Historic building in Maryland, US

Abraham Hall, constructed in 1889, is located on the northeast side of Old Muirkirk Road in the center of the historic African American community of Rossville, a section of Prince George's County, Maryland near Beltsville.

It was constructed by the Benevolent Sons and Daughters of Abraham, an African American society that was established for the social welfare of its members. Originally known as Rebecca Lodge #6 of the Benevolent Sons and Daughters of Abraham, the building was constructed by John W. Jackson in 1889 in the burgeoning community of Rossville. Abraham Hall, an excellent example of a multi-purpose building associated with African Americans, served as a meeting hall, a house of worship, a school, and a social hall for African Americans living in a segregated society. The lodge hall functioned as the community black school, until a Rosenwald School was built in 1922.

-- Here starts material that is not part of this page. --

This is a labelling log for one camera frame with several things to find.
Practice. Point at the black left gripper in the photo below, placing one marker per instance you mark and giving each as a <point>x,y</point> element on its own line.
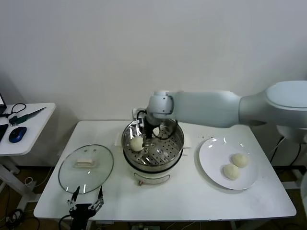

The structure is set back from the road on a 3.85 acre grassy lot with mature trees. It is a three-bay, two-story gable front frame lodge building with a brick foundation, wood lap siding with cornerboards, and a shake roof with a boxed cornice. A brick chimney rises from the northwest slope of the roof. Both the interior and exterior of the building were carefully restored between 1986 and 1991 using original materials or in-kind replacements.

It was listed on the National Register of Historic Places in 2005.